How Data Scientists Are Shaping
the Future of Electromobility.

The BMW Group’s Gen6 high-voltage batteries are a technological leap, offering major improvements in energy density, charging speed and range. Preparations for their series production are currently underway, with the BMW Group building five new assembly sites – at Irlbach-Straßkirchen (Lower Bavaria), Debrecen (Hungary), Shenyang (China), San Luis Potosí (Mexico) and Woodruff (USA).

Before series production can begin, all the new processes have to be developed and tested at the pilot plants in Parsdorf, Hallbergmoos and the Research and Innovation Centre, FIZ, in Munich. The linchpin in the operation is the data scientist and IT project manager Patrick Zimmermann. He is responsible for implementing the Industrial Internet of Things (IIoT) and data analytics in high-voltage battery production.

“I coordinate an interdisciplinary team that oversees the entire data processing chain, from data provision at the manufacturing facilities to edge applications,” Zimmermann explains. His job is to create the foundation for linking and analysing the global network of production lines.
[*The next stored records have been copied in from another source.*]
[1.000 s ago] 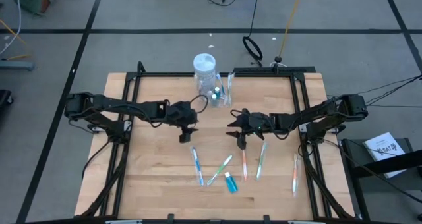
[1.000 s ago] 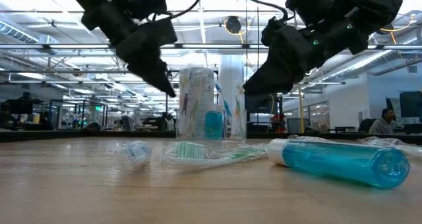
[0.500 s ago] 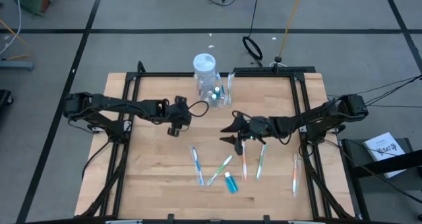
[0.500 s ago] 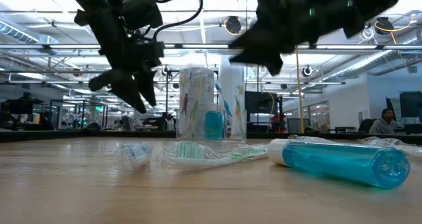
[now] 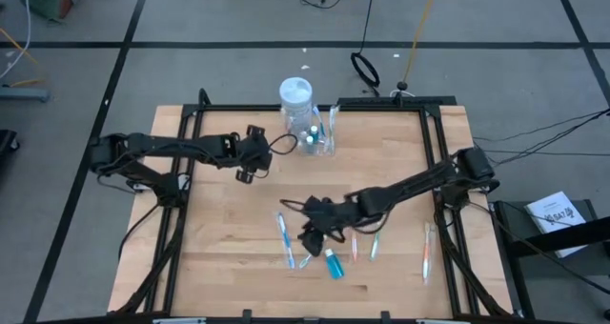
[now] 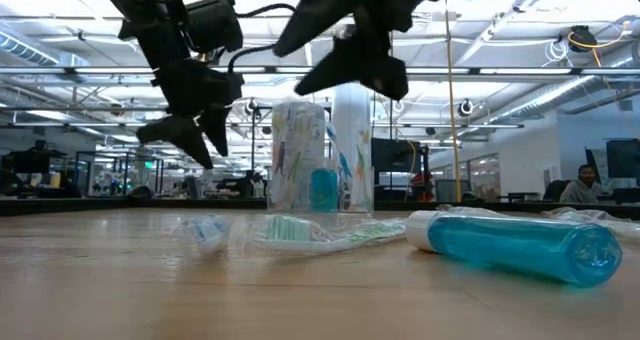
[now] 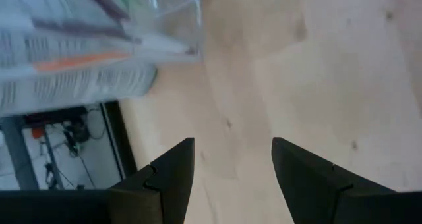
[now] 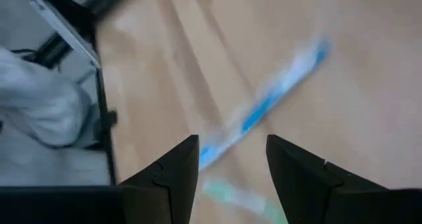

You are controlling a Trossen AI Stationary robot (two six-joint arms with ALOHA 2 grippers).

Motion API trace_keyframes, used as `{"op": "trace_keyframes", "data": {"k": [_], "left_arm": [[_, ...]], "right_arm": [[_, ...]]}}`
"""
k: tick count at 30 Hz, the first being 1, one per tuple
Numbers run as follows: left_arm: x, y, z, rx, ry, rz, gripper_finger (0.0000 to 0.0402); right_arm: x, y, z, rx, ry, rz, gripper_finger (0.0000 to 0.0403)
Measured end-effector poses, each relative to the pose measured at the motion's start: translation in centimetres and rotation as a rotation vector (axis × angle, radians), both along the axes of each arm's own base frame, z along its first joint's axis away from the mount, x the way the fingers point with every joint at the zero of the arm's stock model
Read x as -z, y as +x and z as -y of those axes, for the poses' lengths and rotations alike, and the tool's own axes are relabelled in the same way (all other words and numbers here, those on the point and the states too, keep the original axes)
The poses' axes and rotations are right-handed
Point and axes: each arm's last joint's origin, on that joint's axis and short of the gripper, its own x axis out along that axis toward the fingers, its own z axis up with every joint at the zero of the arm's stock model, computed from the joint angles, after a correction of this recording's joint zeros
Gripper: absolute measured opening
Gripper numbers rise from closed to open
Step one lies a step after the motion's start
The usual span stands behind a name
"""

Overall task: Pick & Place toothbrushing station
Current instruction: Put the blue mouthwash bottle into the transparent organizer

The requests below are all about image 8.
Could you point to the white cloth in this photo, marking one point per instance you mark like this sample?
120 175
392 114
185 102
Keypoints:
39 105

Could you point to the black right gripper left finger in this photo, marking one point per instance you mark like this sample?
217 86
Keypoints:
171 191

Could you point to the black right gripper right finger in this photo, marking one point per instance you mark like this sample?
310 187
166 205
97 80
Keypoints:
296 184

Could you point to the black aluminium table frame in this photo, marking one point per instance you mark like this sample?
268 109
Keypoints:
105 141

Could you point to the green toothbrush in clear wrapper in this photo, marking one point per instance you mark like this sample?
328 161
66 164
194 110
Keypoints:
237 197

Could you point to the blue toothbrush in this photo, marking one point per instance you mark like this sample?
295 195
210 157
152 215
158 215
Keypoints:
260 112

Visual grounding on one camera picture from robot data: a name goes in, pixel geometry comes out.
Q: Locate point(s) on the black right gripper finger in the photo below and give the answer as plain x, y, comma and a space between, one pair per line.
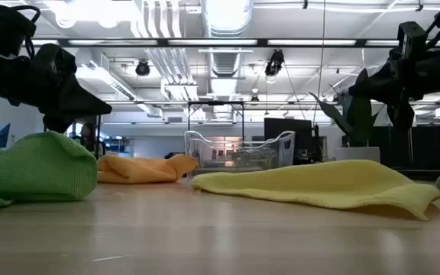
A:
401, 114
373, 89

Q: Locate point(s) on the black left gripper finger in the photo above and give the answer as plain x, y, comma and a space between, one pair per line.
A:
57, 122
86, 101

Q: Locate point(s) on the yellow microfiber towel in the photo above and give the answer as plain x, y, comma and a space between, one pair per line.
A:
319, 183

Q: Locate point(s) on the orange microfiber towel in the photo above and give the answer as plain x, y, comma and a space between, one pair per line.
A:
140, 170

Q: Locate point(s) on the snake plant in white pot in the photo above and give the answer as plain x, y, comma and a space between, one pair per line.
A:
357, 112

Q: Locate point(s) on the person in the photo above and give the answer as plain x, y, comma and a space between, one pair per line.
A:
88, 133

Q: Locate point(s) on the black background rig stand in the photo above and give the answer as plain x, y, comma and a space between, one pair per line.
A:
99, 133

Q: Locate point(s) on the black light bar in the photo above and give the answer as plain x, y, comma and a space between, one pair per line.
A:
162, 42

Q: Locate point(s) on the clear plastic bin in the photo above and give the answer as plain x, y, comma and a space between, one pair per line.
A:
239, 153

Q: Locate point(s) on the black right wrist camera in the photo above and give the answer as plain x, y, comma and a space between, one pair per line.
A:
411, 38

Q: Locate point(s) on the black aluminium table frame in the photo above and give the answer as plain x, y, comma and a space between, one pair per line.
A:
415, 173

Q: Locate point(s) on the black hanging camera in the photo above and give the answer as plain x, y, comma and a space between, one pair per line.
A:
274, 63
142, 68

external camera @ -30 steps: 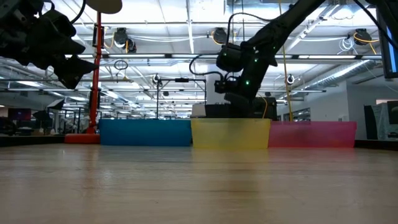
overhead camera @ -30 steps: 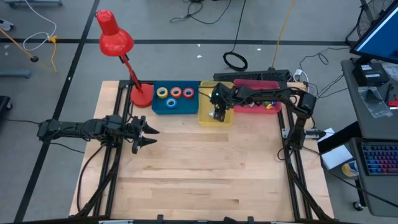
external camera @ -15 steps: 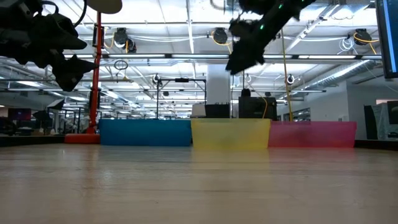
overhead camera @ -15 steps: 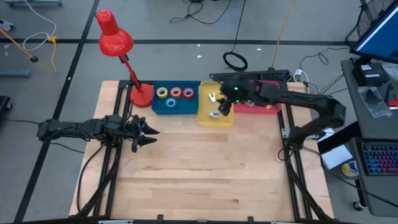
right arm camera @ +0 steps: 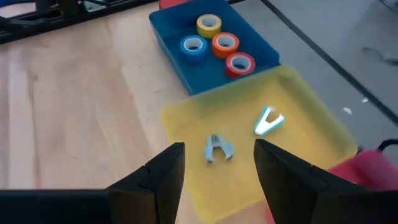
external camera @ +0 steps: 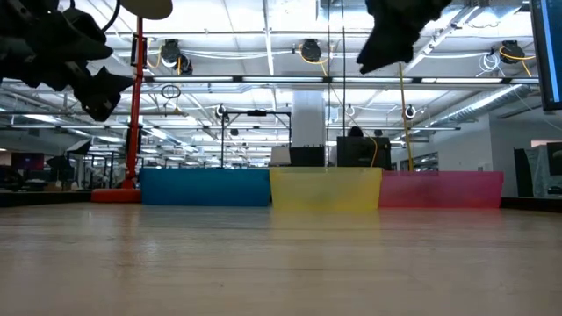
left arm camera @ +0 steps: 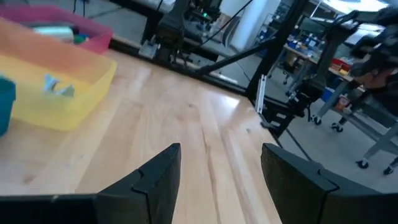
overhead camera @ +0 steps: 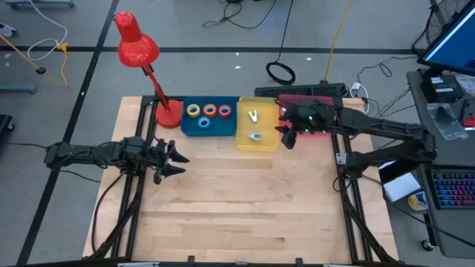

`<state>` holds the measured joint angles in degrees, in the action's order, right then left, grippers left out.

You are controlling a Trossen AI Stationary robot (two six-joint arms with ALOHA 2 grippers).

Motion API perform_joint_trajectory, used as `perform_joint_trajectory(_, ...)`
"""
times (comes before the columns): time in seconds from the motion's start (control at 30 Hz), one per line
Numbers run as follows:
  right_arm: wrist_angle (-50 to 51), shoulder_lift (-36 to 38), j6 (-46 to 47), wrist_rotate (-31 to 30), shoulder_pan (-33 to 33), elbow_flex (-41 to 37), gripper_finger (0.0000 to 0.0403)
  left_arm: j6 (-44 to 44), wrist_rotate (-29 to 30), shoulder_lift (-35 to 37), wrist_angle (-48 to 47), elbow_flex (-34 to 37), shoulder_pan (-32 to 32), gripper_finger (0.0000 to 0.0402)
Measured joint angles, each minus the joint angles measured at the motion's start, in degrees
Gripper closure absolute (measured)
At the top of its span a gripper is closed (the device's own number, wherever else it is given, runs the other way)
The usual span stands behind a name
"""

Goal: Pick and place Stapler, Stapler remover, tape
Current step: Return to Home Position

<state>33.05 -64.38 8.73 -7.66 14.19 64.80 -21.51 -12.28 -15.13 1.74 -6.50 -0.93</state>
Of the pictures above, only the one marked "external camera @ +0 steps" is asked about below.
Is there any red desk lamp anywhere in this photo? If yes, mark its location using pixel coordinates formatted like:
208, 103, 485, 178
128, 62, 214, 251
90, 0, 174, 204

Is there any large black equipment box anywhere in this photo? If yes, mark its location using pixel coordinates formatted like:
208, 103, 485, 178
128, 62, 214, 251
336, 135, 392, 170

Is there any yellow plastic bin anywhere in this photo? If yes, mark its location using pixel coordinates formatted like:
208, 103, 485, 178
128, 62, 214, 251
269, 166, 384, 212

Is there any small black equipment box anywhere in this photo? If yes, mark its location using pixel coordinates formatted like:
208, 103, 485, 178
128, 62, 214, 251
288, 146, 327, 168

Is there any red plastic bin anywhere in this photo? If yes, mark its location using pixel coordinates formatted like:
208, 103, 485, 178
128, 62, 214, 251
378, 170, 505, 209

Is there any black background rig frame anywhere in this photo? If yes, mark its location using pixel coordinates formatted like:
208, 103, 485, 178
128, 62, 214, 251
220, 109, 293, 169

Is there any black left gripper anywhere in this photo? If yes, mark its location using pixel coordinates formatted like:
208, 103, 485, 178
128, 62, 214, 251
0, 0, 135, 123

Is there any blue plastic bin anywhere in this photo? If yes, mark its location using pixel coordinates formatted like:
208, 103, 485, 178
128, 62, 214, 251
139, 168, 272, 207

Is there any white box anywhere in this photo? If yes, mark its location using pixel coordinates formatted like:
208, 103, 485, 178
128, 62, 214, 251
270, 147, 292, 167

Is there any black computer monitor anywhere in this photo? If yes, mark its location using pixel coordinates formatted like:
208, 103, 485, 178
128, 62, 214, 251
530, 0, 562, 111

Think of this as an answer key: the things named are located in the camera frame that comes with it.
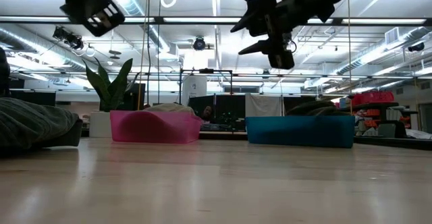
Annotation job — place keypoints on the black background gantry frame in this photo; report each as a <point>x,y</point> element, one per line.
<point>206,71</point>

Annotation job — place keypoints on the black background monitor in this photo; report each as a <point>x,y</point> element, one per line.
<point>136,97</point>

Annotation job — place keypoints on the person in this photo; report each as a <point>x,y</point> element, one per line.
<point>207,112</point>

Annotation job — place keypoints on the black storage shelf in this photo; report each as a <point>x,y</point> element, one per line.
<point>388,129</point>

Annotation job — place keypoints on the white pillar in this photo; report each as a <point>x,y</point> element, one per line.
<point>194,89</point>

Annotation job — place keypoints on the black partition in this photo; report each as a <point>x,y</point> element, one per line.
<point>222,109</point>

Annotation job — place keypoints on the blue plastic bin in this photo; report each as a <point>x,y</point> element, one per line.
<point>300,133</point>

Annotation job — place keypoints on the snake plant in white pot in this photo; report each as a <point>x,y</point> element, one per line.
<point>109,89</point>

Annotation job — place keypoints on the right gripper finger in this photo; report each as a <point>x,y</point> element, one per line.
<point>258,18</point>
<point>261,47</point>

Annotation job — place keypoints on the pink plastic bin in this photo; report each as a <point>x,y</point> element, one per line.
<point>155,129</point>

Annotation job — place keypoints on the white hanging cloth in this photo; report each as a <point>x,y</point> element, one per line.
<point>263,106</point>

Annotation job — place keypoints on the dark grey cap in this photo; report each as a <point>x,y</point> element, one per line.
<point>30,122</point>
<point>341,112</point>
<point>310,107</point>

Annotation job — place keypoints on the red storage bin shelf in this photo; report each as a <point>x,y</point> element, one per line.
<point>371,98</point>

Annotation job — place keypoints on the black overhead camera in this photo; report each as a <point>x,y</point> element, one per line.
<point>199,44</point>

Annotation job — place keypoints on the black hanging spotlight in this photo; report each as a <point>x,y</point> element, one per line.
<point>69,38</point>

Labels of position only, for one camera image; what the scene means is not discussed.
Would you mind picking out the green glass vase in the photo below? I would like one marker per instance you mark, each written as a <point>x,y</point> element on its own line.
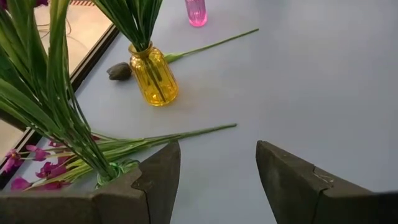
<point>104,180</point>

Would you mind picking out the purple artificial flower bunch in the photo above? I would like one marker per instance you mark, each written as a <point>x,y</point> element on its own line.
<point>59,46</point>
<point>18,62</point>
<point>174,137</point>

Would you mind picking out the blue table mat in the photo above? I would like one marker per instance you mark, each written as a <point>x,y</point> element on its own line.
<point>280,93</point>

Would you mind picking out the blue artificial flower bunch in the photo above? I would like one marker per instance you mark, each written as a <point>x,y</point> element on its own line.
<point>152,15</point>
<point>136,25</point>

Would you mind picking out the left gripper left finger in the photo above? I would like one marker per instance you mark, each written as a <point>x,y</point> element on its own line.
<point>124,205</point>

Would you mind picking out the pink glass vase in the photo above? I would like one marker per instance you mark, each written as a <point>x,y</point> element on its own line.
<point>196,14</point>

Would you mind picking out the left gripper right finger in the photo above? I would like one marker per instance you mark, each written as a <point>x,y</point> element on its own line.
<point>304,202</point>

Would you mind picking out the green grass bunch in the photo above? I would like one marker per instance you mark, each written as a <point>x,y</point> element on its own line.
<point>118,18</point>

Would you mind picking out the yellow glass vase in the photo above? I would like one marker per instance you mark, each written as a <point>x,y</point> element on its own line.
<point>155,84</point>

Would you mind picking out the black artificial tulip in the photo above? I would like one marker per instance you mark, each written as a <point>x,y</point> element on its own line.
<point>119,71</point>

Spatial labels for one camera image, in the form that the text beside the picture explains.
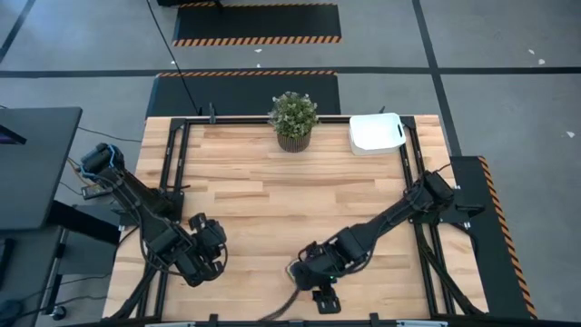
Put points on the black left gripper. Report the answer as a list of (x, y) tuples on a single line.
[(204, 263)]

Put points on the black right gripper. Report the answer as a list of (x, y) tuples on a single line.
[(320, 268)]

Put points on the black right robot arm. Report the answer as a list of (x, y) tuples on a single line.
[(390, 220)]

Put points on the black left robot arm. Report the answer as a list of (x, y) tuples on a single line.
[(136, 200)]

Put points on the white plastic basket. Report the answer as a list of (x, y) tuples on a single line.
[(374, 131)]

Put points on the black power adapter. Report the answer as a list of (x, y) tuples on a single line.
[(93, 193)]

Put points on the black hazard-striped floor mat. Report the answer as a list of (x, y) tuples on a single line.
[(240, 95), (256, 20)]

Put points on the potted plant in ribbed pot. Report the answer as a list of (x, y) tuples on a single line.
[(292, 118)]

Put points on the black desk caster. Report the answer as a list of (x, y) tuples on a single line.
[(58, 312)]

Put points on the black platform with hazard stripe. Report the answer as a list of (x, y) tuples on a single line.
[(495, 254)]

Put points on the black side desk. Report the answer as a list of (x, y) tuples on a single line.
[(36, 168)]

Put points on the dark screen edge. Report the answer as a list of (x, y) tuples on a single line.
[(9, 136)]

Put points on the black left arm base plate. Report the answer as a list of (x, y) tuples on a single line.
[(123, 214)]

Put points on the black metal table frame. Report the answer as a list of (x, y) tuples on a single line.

Zimmermann’s role is at the intersection between IT and production, so he needs a detailed understanding not only of production technologies but of complex software architectures too. “Not every analysis or AI solution that performs well in one industry or use case will work equally well in battery production,” he explains.

Because Gen6 high-voltage battery production involves a number of completely new production processes, data scientists have to explore new horizons. By linking sensor data, process information and machine interfaces, they are developing systems that can autonomously assess quality and efficiency. Close coordination with the specialist departments responsible is essential in development and production.

A key element in high-voltage battery production is the zero-defects approach. This uses numerical as well as visual representations from the systems along with integrated in-line AI-supported quality checks.

Plant connectivity is based on OPC UA, a standardised interface technology for plant connectivity. This allows equipment to communicate directly with the data platform without complicated interim steps. Digital twins of the production equipment offer a virtual representation, allowing the root causes of errors to be detected early and adjustments to be simulated.

All the data is transferred to the BMW Group’s cloud, where it is uniformly organised and made available for analysis. This way, teams around the world can access standardised dashboards in real-time and implement process optimisations immediately.

High-voltage battery production consists of numerous precisely coordinated steps. First of all, individual cells are joined to form cell clusters. These are then welded to the cell contact system as a seamless in-line monitoring system checks every welding seam in real-time. Next, an innovative foaming processes combines the different elements into a single mechanical unit to protect them. In the final step the central control unit, or Energy Master, is fitted to the high-voltage battery. To finish, every unit undergoes a 100-percent end-of-line check to ensure quality, safety and function. At every stage of the process, important data is gathered to form a valuable basis for the analysis systems maintained by Zimmermann and his team.

As greenfield construction projects, the new plants offer what Zimmermann describes as “totally new scope” for designing IT systems. Unlike in existing (brownfield) plants, the systems in these new facilities incorporate digital structures that have been optimally coordinated from the outset. So, the architecture established at the pilot plants in Bavaria can easily be transferred to series plants around the world.

“It’s been really exciting to be a part of the force that has been shaping the Industrial Internet of Things and data analytics from day one,” Zimmermann enthuses. And so BMW is creating a scalable, data-based foundation for tomorrow’s battery production – with highly stable processes and scope for continuous improvement.